Task description: Where a line of the material contains the string "plastic", copy that line.

++++ Material for the task

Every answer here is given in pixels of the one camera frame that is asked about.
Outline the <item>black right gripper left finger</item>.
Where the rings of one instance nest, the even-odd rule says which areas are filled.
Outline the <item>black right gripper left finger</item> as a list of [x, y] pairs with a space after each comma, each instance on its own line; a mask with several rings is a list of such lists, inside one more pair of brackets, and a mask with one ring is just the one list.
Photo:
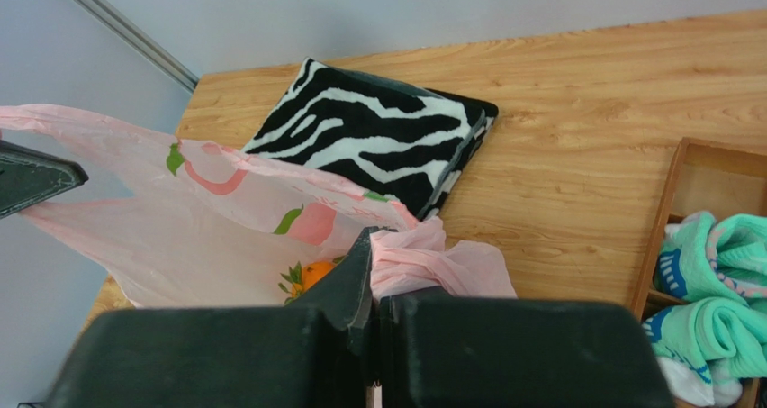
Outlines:
[[311, 360], [312, 407], [374, 406], [379, 316], [371, 288], [371, 235], [379, 231], [364, 228], [347, 255], [292, 305], [322, 317]]

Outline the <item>green leafy sprig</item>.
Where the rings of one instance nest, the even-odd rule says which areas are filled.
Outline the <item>green leafy sprig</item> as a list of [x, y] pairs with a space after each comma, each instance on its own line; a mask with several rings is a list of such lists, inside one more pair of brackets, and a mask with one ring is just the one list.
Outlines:
[[[331, 262], [334, 262], [337, 266], [344, 258], [345, 256], [341, 256], [341, 257], [336, 257], [332, 260], [321, 260], [321, 261], [331, 261]], [[300, 296], [302, 296], [303, 294], [307, 292], [306, 291], [305, 293], [303, 293], [302, 295], [296, 298], [291, 297], [293, 282], [296, 282], [297, 280], [301, 278], [302, 267], [305, 267], [307, 265], [308, 264], [304, 265], [301, 262], [297, 262], [294, 266], [291, 266], [287, 269], [286, 274], [280, 274], [280, 277], [284, 280], [284, 282], [279, 282], [277, 285], [280, 288], [280, 290], [286, 294], [284, 305], [288, 305], [292, 303], [293, 301], [295, 301], [296, 299], [298, 299]]]

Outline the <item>pink printed plastic bag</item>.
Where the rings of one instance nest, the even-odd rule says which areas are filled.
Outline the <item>pink printed plastic bag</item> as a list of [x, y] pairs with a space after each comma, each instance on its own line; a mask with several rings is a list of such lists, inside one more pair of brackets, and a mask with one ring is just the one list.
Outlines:
[[41, 231], [103, 266], [138, 307], [281, 305], [280, 274], [346, 256], [371, 235], [375, 298], [442, 286], [515, 296], [492, 245], [446, 245], [442, 221], [335, 174], [179, 139], [53, 104], [5, 106], [5, 131], [52, 137], [113, 172], [132, 197], [43, 202], [22, 211]]

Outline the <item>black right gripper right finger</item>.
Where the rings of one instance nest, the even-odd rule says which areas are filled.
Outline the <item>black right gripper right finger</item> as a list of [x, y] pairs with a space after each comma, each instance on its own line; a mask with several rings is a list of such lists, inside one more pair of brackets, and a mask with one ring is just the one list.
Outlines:
[[423, 375], [422, 341], [428, 331], [418, 329], [419, 307], [449, 297], [441, 287], [385, 297], [379, 307], [379, 389], [382, 407], [416, 407], [414, 396]]

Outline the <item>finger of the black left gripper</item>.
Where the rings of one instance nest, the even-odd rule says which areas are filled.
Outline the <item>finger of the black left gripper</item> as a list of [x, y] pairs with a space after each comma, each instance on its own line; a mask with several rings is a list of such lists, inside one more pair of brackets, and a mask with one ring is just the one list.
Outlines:
[[1, 218], [85, 184], [74, 161], [1, 141]]

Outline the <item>orange fruit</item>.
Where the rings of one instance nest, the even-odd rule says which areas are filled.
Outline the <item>orange fruit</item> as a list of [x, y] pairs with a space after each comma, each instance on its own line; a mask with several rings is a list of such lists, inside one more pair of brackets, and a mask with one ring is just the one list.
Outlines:
[[296, 298], [322, 280], [336, 264], [331, 261], [317, 261], [302, 267], [301, 278], [293, 282], [291, 297]]

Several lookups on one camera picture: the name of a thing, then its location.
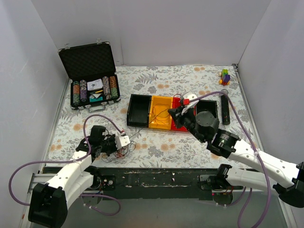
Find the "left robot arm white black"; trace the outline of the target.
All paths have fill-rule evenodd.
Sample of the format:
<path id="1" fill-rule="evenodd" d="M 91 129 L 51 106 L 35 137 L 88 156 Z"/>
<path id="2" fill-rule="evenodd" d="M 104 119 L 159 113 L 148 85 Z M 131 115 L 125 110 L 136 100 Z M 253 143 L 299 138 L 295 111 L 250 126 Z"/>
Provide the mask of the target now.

++++++++

Output of the task:
Outline the <item>pink printed plastic bag</item>.
Outline the <item>pink printed plastic bag</item> as a list of [x, y] pairs with a space after each comma, each instance on its own line; a mask with several rings is a list of such lists, inside one more pair of brackets, and a mask with one ring is just the one list.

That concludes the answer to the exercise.